By Anthony H. Horan, MDThe Big Scare

The Big Scare

During my 30+ years as a board-certified urologist I’ve seen quite a bit of suffering, much of it needless, in my opinion. In my work both in private practice and with the VA in Fresno, CA. I’ve encountered many men who’ve received treatment for prostate cancer that greatly diminished their quality of life and produced horrible side effects, but did absolutely nothing to prolong their lives. These patients served as the inspiration for The Big Scare: The Business of Prostate Cancer, a book I wrote, hoping to spare men from the over-diagnoses and over-treatment for prostate cancer that’s taking place in this country every single day. I contend that screening for prostate cancer with a blood test and treating the cancer, discovered in the absence of a palpable nodule, offer no measurable good that outweighs the measurable harm. Instead, I advocate interceding before a man is falsely diagnosed with clinically significant prostate cancer.

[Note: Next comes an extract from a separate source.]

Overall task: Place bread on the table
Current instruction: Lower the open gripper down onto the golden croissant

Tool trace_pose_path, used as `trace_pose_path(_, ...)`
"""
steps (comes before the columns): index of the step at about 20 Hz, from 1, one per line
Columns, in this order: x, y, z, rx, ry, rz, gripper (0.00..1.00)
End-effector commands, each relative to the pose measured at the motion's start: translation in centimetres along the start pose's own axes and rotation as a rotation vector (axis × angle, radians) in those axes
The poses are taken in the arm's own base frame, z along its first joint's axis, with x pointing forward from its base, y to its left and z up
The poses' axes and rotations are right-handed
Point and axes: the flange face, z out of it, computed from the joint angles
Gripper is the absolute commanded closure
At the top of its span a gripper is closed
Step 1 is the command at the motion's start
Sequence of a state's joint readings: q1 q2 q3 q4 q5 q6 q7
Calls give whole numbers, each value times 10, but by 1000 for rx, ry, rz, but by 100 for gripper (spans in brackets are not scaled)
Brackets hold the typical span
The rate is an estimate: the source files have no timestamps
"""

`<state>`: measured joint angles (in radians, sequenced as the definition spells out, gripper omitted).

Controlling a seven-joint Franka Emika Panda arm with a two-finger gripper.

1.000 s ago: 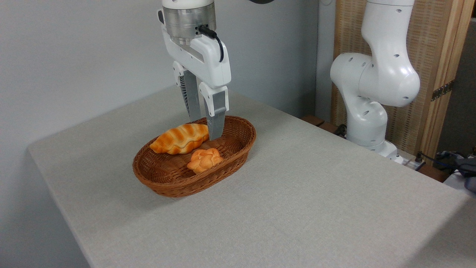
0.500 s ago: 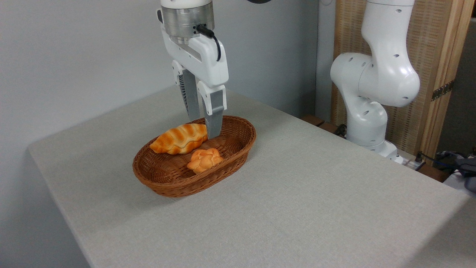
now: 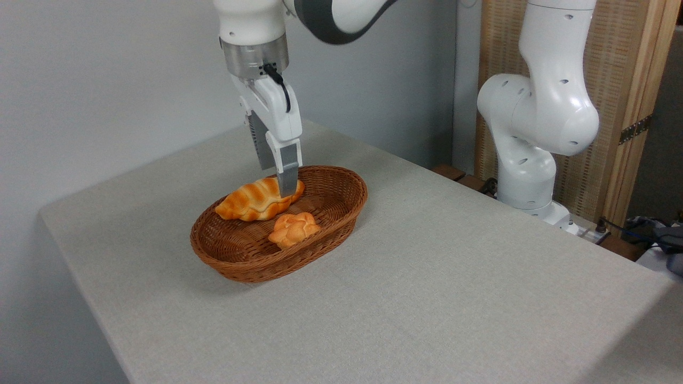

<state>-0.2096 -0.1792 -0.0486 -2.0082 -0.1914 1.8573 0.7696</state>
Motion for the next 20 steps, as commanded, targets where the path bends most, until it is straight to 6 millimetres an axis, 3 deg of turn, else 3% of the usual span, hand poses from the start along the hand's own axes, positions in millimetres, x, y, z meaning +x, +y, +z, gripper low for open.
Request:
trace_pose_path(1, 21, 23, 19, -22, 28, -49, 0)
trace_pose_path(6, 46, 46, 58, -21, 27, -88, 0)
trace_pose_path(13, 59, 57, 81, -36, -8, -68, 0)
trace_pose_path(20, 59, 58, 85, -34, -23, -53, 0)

Prostate Cancer is relatively common disease, with about 260,000 men over the age of 50 diagnosed each year. But as daunting as that number may sound, the fact is that prostate cancer is a very slow moving disease with estimates showing that 94% of the cancers detected with the routine PSA blood test would not even cause death before the age of 85. More men die in accidents than of prostate cancer. The PSA is a test I have major qualms about and objections to. The PSA test has triggered an enormous number of expensive and unnecessary prostate biopsies, which have led to treatments, a rash of radiation and radical surgery injuries, and death. After undergoing radiation, only 55% of men retain erectile function. So this is an issue that not only impacts the lives of many men, but the lives of their significant others as well.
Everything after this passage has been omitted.